À Toulouse, Macron et Merkel rendent hommage à l’étendard d’Airbus

Le président de la République et la chancelière allemande ont visité mercredi 16 octobre un symbole de la coopération européenne, l’usine d’assemblage de l’A350 d’Airbus à Toulouse. Un article de notre partenaire, La Tribune.

« Vous êtes au cœur de la dernière étape d’un processus industriel européen. Les ailes sont fabriquées au Royaume-Uni, des pièces de l’arrière de l’avion en Espagne, une partie du fuselage en Allemagne et la partie avant du fuselage en France », a présenté Philippe Mhun, directeur des programmes de la branche aviation commerciale d’Airbus, mercredi 16 octobre, devant Emmanuel Macron et Angela Merkel.

Avant un sommet européen jeudi, où le Brexit sera au cœur des débats, le président de la République et la chancelière allemande ont entamé leur déplacement dans la Ville rose par un symbole de la coopération européenne avec la visite de la chaîne d’assemblage de l’A350 d’Airbus. L’avionneur, qui fête ses 50 ans cette année, a pu dérouler les points forts de l’une des pièces maîtresses de sa gamme.

« L’A350 est notre flagship, notre étendard. C’est notre produit le plus moderne aujourd’hui, le seul gros porteur et long-courrier qui a été complètement redesigné avec 70 % de nouveaux matériaux et 25 % de réduction de consommation de carburant en comparaison aux avions de la même génération », a mis en avant Christian Scherer, le directeur des ventes d’Airbus.

Alors que le champion européen va arrêter la production de son très gros-porteur, l’A380, en 2021, la montée en cadence s’intensifie sur l’A350 (tout comme sur l’A320). « Nous produisons neuf à dix appareils par mois », a précisé Christian Scherer. À ce jour, l’A350 a enregistré 913 commandes auprès de 51 opérateurs, 312 appareils ont déjà été livrés.

« Nous pouvons être un compétiteur de Boeing »
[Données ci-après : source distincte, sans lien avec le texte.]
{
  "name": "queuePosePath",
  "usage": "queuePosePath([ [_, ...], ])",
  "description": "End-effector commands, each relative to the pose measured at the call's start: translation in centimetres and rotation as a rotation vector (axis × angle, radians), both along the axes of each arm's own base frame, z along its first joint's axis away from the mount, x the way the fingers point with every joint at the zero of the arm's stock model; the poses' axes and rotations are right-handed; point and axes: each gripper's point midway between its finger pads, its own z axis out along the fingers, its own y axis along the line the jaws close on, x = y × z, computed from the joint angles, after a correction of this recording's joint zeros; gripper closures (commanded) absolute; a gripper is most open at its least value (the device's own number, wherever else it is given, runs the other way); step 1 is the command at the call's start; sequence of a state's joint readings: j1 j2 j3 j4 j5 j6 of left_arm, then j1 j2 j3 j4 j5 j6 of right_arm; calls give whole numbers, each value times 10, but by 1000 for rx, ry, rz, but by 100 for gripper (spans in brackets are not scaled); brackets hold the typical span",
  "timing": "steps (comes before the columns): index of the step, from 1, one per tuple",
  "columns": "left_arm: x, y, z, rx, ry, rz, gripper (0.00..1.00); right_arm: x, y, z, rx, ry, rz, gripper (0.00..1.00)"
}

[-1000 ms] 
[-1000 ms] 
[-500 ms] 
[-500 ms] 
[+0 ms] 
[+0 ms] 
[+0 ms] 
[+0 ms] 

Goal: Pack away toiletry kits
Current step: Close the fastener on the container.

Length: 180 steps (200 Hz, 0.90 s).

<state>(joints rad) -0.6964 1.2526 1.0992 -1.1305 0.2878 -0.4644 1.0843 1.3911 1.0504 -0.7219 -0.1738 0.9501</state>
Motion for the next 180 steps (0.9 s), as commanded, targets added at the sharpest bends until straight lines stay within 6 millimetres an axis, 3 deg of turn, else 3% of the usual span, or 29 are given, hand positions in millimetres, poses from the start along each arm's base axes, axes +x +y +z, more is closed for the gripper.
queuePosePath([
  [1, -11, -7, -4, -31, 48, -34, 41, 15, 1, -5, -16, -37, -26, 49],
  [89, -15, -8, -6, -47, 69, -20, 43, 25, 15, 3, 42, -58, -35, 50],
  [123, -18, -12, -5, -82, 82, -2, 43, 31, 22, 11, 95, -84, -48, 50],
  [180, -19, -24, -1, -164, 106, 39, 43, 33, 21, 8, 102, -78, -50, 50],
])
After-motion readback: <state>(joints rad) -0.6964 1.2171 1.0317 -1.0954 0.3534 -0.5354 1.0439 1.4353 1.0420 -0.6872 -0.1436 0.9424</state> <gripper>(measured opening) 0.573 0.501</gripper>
« Où sont les principaux clients ? », s’est interrogé Emmanuel Macron. « Partout dans le monde. L’Asie est le marché le plus important et notamment la Chine avec Air China qui a commandé 20 avions », a rétorqué Christian Scherer.

De son côté, Angela Merkel a voulu savoir le prix d’un A350. Même s’ils ont fait remarquer que ce genre d’informations relevait plutôt « d’une discussion en privé », les responsables d’Airbus ont répondu : « environ 200 millions d’euros ». La chancelière allemande a ensuite lancé devant les salariés franco-allemands venus saluer les deux chefs d’État : « Nous pouvons être un compétiteur de Boeing ». « Et nous allons continuer à l’être », a ajouté dans la foulée le président français.

Des déclarations qui n’ont rien d’anodines puisque, derrière ces autocongratulations de façade, Airbus est fragilisé depuis quelques mois par plusieurs décisions américaines. En décembre 2018, le département de la justice américaine a annoncé l’ouverture d’une enquête pour des soupçons de corruption lors de campagnes de ventes d’avions avec la menace d’une amende de plusieurs milliards d’euros pour l’avionneur.

Surtout, le 2 octobre dernier, l’OMC a autorisé Washington à prendre des sanctions douanières contre des produits européens en contrepartie des subventions reçues par Airbus pour ses programmes A380 et A350. À partir du 18 octobre, une taxe douanière de 10 % sera imposée sur les avions importés de l’Union européenne. « L’Europe doit défendre ses intérêts et ses règles », a réagi Emmanuel Macron mercredi soir à l’issue du Conseil des ministres franco-allemand.

De plus, Airbus serait lourdement impacté par un Brexit dur. L’industriel emploie au Royaume-Uni 14 000 salariés, via 25 sites et y assemble l’ensemble des ailes de ses programmes civils. Le président a indiqué à ce sujet : « Je veux croire qu’un accord sera finalisé et que nous pourrons le consacrer ». Il a ajouté par ailleurs qu’à l’image du « modèle européen que constitue Airbus, d’autres Airbus verront bientôt le jour dans l’espace, la défense et les batteries ».